Engles opened his eyes, but couldn’t speak.

A nurse came into the room and checked her patient’s pulse. “Thrombosis,” she muttered to the agent, “He can’t speak. A blood clot from his broken neck has lodged in his brain.”

“Can he hear? Can he understand?”

“Yes. It seems so. The doctors aren’t sure how much he understands, but he can probably hear you alright. Can’t walk, though, or talk.”

“I’m real sorry, Marshal Engles,” the agent said, “I hope you get better soon. But don’t worry about that Albertson fellow. We’ll catch him. He’s in Houston, Texas, running with some guy named Max. It’s just a matter of time till we catch up with him, Sir.
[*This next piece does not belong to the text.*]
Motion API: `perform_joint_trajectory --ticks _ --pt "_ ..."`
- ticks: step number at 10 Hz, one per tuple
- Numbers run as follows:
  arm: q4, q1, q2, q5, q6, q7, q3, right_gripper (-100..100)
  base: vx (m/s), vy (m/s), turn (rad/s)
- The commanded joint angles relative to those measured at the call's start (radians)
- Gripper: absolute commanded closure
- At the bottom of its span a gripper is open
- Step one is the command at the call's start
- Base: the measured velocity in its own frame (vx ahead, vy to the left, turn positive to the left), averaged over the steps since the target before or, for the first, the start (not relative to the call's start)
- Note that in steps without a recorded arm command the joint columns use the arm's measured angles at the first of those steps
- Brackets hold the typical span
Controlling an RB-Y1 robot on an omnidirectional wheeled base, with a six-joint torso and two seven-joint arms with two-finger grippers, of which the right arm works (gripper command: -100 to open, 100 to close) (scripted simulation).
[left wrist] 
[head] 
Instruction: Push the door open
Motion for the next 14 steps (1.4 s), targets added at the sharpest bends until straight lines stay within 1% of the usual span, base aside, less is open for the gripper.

Don’t worry.”

The agent left the hospital and waited on the sidewalk for a cab to the train station, fingering the two hundred dollar coins that nestled in his vest pocket. His name was Harlan Brooks, but folks always called him ‘Fancy’, because of his passion for finely tailored clothing. A cab, driven by a remarkably large Asian man in a tight fitting black suit and wearing a bowler, stopped in front of agent Fancy. The door to the cab flew open and the occupant, a white man nearly as oversized as the Oriental driver, stepped down into the street and smiled at the marshal, holding the door for him. The marshal thanked the man and shouted to the driver to take him to the train station, then climbed in.

To Fancy’s surprise and dismay, the cordial white gentleman climbed in as well, sat across from the marshal, and pulled the door closed. “Sir, my name is Stuart. C. G. Stuart. How do you do?” Chain Gang offered his hand.

“Oh, yes. I’m Brooks. Harlan Brooks. My pleasure. Going to the train station, are you? Thank you for sharing your cab.”

“You’re quite welcome, Marshal.”

Fancy didn’t respond, at first. He watched Stuart’s eyes and waited for an explanation of how this stranger knew he was a federal agent. But the big man just smiled, then reached into his coat pocket and withdrew a soft leather pouch, which he handed to Fancy. The marshal opened the pouch, removed and counted eight $100 bills, and handed the empty pouch back to the stranger.

“Thank you a second time. You’re a hundred short.”